Meaning Of ‘Net Consideration’
Net consideration of the transfer of capital assets means the full value of consideration received on account of transfer of the capital assets as reduced by any expenditure incurred wholly and exclusively in connection with such transfer.
Net consideration = Full value of consideration (-) expenditure
Section 54F also applicable to on sale of Land or Commercial Property
The following conditions need to be satisfied in case of sale land and are planning to buy a residential home.
- Use the entire sale proceeds (received by selling a plot/land) to buy a new house or to build a new residential house.
- If using a part of the money, the deduction will be the proportion of the invested amount to the sale price.
- The time-frame for investment is the same as that for capital gains from residential property.
- You should not own more than one residential house prior to this investment.
- The deducted capital gain (from the sale of land) becomes taxable if you buy another house within two years of the transfer of the original asset or construct a new one within three years.
- If the new house is sold within three years, the deduction claimed will become taxable as a long-term gain.
- This new house purchased or constructed must be situated in India.
- The proceeds should not be invested in a commercial property or in another vacant plot.
Circumstances Under Which Exemption under Section 54F Not Available
Following are the circumstances under which exemption is not available under section 54F of the Income Tax Act, 1961 –
- The assessee owns more than 1 residential house property as on the date of transfer of the original assets. However, the residential house property bought for claiming an exemption under section 54F is exempted from the same.
- The assessee purchases additional residential house within a period of 1 year from the date of transfer of original asset. The new asset purchased for claiming an exemption under section 54F is exempted from the same.
- The assessee constructs additional residential houses within a period of 3 years from the date of transfer of original asset. The new asset constructed for claiming an exemption under section 54F is exempted from the same.

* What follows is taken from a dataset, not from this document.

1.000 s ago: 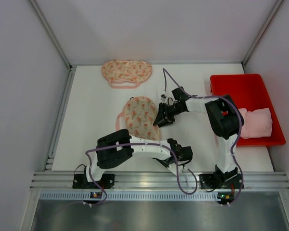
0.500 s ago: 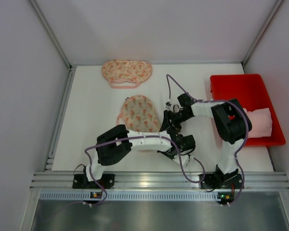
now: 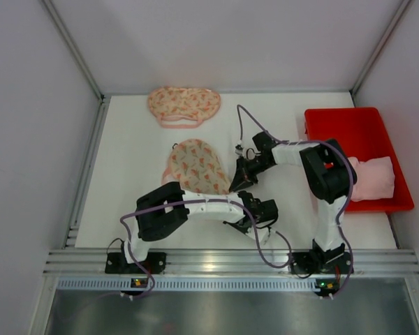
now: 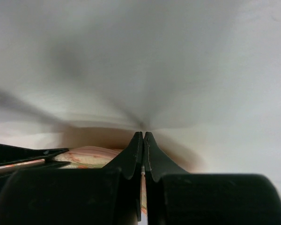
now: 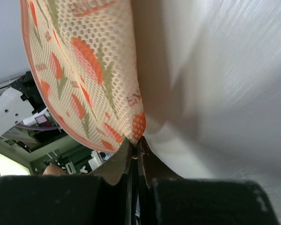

Where Part of the Amount of Net Consideration Is Invested
- In the case where only part of the net consideration is invested in the purchase / construction of a residential house, then, an only proportionate amount of long term capital gain would be exempted under section 54F. A proportionate amount of exemption can be calculated on the basis of the following formula.
- Exemption under section 54F = Long term capital gain x Amount re-invested / Net consideration.
- In case the full amount of net consideration is invested in the purchase / construction of the residential houses, then, the full amount of long term capital gain would be exempted under section 54F.
Capital Gain Deposit Account Scheme
In case the net consideration is not re-invested within the last date of filing a return of income tax under section 139, then, the amount should be deposited in the capital gain deposit account scheme. The amount so deposited in the capital gain deposit account scheme should be used for the purchase / construction of the residential house within the specified period.
In case the amount as deposited in capital gain deposit account scheme is not utilized for wholly or partly within the specified period for purchase or construction, as the case may be, then, in such case on expiry of the period, the unutilized amount shall be treated as a capital gain
Consequence on Transfer of New Asset
In case there is a transfer of new purchased residential house or constructed residential house before expiry of a period of 3 years of its purchase or construction, as the case may be, then, the capital gain exempted under section 54F shall be taxable as long term capital gain of the previous year in which the new asset is transferred.